Exportação para os EUA – Krieger explicou que a Fiocruz buscou desenvolver novas aplicações para essa plataforma a fim de que atendesse a várias demandas. E um dos avanços foi fazer as reações termoestáveis e prontas para o uso. “Com as demandas menores, nós pudemos mandar as reações prontas da fábrica. Esse projeto realizamos em parceria com o CDC (sigla em inglês para Centro de Controle de Doenças dos EUA) para fornecer testes de malária para Moçambique. O CDC gostou tanto da tecnologia que hoje está comprando testes produzidos no Paraná para distribuir aos laboratórios de saúde pública dos Estados Unidos”, salientou.

 

Segundo ele, a agência regulatória americana (FDA na sigla em Inglês) também manifestou interesse em comprar os testes. “É importante a gente ter essa visão, de que a gente sempre teve nos nossos laboratórios o conhecimento científico.
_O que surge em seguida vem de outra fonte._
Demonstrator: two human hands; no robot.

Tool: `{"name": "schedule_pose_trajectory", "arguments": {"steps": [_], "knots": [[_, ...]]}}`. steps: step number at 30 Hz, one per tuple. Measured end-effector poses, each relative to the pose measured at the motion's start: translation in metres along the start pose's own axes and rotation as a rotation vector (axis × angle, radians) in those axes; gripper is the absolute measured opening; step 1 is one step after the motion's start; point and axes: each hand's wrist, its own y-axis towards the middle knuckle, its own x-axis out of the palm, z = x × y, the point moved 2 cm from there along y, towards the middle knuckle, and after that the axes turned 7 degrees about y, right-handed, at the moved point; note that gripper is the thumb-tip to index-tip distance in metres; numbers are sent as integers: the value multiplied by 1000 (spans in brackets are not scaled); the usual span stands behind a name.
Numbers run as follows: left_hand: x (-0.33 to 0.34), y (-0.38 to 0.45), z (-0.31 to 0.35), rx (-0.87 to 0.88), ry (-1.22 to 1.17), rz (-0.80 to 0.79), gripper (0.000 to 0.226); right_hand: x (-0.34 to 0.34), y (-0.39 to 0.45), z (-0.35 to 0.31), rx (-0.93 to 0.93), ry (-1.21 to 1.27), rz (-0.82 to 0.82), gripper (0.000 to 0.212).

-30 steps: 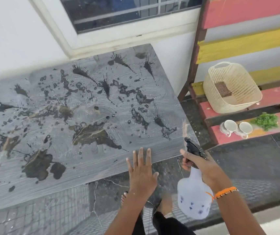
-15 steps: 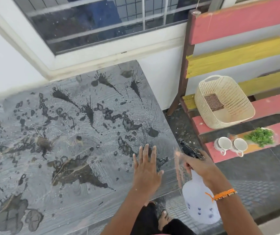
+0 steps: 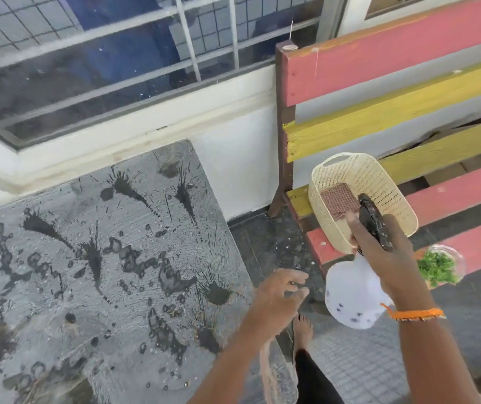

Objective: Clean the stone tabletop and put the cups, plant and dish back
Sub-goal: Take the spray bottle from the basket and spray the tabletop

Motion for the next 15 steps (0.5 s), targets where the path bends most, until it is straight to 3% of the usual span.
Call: {"name": "schedule_pose_trajectory", "arguments": {"steps": [6,11,13,15], "knots": [[33,74,46,-82,-132,-64,23,-37,107,27,-59,-56,308,41],[53,132,64,-130,-116,-65,25,-37,160,59,-19,25,286,8],[57,153,67,-156,-132,-68,24,-33,174,80,23,44,269,8],[59,172,67,-196,-165,-67,23,-33,187,102,22,-97,235,13]]}}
Nós não tínhamos a competência industrial para transformar isso numa inovação”, observou. “Nós precisamos ter o apoio do Ministério, uma política clara, uma definição institucional que essa plataforma deveria ser investida e, com isso, nós conseguimos incorporar a produção dos insumos necessários para a transformação do nosso conhecimento”, concluiu.

 

Anfitrião, o diretor Hayne Felipe ressaltou a certeza de uma parceria profícua com a VPPIS. “Depositamos muitas esperanças nele (Marcos Aurélio Krieger), porque ele sabe que o contexto hoje é extremamente difícil e precisaremos muito dessa parceria. Por isso, pedimos a ele para fazer esta palestra, para mostrar que o caminho neste enfretamento que a produção pública vive no momento é pela inovação, não somente para a inovação pública, como para a indústria farmacêutica brasileira de uma maneira geral”, observou o diretor.

 

Apesar da agenda apertada, após a apresentação, o palestrante respondeu a algumas perguntas levantadas pelo público.